There are dozens of window styles available on the market, with new and innovative designs breaking the status quo of a typical window function. But there is more to buying windows than simply picking out a design. Certain homes or type of rooms suit certain window styles more than others, so it’s about knowing which type to choose.

When replacing your windows, the first step is to have a full understanding of all the available options. A change of style can mean a dramatically different look for any of your favourite rooms, and going in a different direction in terms of operation can help streamline your home experience on a daily basis.

There are two common styles of operation for windows — windows that slide open and windows that crank open. Your home style and room functionality will largely dictate what window you should choose, as specific styles will suit the natural flow of your home’s design.

Sliding Windows

Sliding windows are an easy-to-use style that requires very little effort to open and close as the lightweight sashes glide along the frame. Sliding windows provide excellent ventilation and let in lots of natural light. Because they move side to side, they’re best used in openings that are wider than they are tall, providing a classic look with great ventilation.

They have two sashes that slide horizontally so that both can usually be open at the same time. This arrangement improves ventilation in your home and makes the most of a cool summer breeze. The slim, vertical lines give the window a clean, elegant look that also gives you maximum visibility of the outdoors. This aesthetically pleasing style brightens and frames a room and is most popular in bedrooms, bathrooms, and finished basements.
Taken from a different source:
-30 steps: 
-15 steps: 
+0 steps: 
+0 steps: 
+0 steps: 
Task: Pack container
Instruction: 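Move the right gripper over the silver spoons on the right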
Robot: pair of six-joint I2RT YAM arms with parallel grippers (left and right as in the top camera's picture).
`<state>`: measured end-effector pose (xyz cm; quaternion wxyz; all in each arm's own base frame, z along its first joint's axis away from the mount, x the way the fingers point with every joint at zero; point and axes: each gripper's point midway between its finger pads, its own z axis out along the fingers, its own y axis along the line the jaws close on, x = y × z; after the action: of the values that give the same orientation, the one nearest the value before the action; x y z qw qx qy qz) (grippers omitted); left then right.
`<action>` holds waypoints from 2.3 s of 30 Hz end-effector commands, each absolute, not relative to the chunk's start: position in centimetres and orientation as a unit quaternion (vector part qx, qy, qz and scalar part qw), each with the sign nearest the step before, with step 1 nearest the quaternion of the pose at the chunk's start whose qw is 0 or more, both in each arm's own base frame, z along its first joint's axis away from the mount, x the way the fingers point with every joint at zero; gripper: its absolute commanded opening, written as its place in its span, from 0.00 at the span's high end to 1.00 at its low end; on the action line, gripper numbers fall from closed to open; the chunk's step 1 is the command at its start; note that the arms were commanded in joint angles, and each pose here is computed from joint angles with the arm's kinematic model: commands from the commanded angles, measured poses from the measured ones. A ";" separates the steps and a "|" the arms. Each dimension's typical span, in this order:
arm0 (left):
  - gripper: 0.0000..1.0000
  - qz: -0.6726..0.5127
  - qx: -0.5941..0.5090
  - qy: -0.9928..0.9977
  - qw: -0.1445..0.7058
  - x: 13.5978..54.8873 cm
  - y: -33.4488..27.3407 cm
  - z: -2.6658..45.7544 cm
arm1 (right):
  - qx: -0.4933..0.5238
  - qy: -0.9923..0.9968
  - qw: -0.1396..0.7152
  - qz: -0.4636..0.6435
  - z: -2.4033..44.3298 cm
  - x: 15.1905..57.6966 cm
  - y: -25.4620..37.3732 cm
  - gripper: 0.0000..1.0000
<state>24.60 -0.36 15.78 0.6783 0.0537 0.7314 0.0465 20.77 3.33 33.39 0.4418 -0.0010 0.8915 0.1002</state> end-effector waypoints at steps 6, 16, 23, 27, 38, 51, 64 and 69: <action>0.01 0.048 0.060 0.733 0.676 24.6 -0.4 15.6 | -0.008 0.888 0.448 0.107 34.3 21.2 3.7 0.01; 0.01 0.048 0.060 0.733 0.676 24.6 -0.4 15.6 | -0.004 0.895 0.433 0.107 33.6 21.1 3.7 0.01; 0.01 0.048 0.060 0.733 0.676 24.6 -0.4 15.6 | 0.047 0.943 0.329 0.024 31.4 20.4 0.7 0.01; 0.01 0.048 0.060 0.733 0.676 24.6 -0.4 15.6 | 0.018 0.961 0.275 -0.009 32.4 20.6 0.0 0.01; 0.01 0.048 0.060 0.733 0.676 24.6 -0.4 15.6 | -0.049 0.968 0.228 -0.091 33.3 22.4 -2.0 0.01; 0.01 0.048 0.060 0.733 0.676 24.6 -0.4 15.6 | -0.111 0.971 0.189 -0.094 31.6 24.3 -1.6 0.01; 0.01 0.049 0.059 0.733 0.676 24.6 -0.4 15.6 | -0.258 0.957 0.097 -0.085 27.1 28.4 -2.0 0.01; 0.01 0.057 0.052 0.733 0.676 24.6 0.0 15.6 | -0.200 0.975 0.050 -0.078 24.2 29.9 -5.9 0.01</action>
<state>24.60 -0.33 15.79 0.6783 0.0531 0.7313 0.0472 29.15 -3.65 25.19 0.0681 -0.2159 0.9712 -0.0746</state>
Sliding vinyl windows, when properly installed, are low maintenance and easy to clean. The vinyl does not need to be painted and both ends tilt to the inside of the home for simple cleaning. If you are considering this style as a replacement for your current windows, consider ENERGY STAR® certified windows, as ENERGY STAR® ensures energy efficiency, reducing heating and cooling costs all year round  — click here to learn more about this window style and whether it’s right for your home.

Double-Hung Windows

Unlike sliding windows that slide left to right, double-hung windows open up and down and are the most commonly used in homes out of the two. These windows get their name because the two panes of the window are encased in their own sash and move within a single frame. Because both frames are capable of moving up and down independently, this window style makes for greater ventilation.

If you like this type of window but don’t need both sashes to move, there is a variation called a single-hung style window, which has a fixed piece of glass at the top, and a lower moveable sash. Double-hung windows are best suited for openings where there is more height than width — for example, in living rooms, dining rooms and bedrooms.

Most bedrooms also use double-hung windows because the openings tend to be high rather than broad and moving the sash up and down is easier than sliding a tall window from side-to-side. They also work well in hallways and beside entrance doors.

Double-hung windows are very low profile and easy to clean. The two sashes open to allow for ventilation, will stay open at any point, and tilt inside the home for easy cleaning. Because they slide up and down instead of cranking out or sliding side to side, this style can safely hold air conditioning units and screens can be easily removed when necessary.

Updated double-hung windows are energy-efficient — they minimize air leaks, preventing heat from escaping in the summer and cold air from entering during the winter months.

If you want a larger, picture window, consider installing a sliding window. If you are going to put several windows side-by-side and have more height, a double-hung window is probably the better choice for you. Whichever you choose, replacing your old windows will lower your energy costs, add value to your home, and increase the ventilation and sunlight that enters.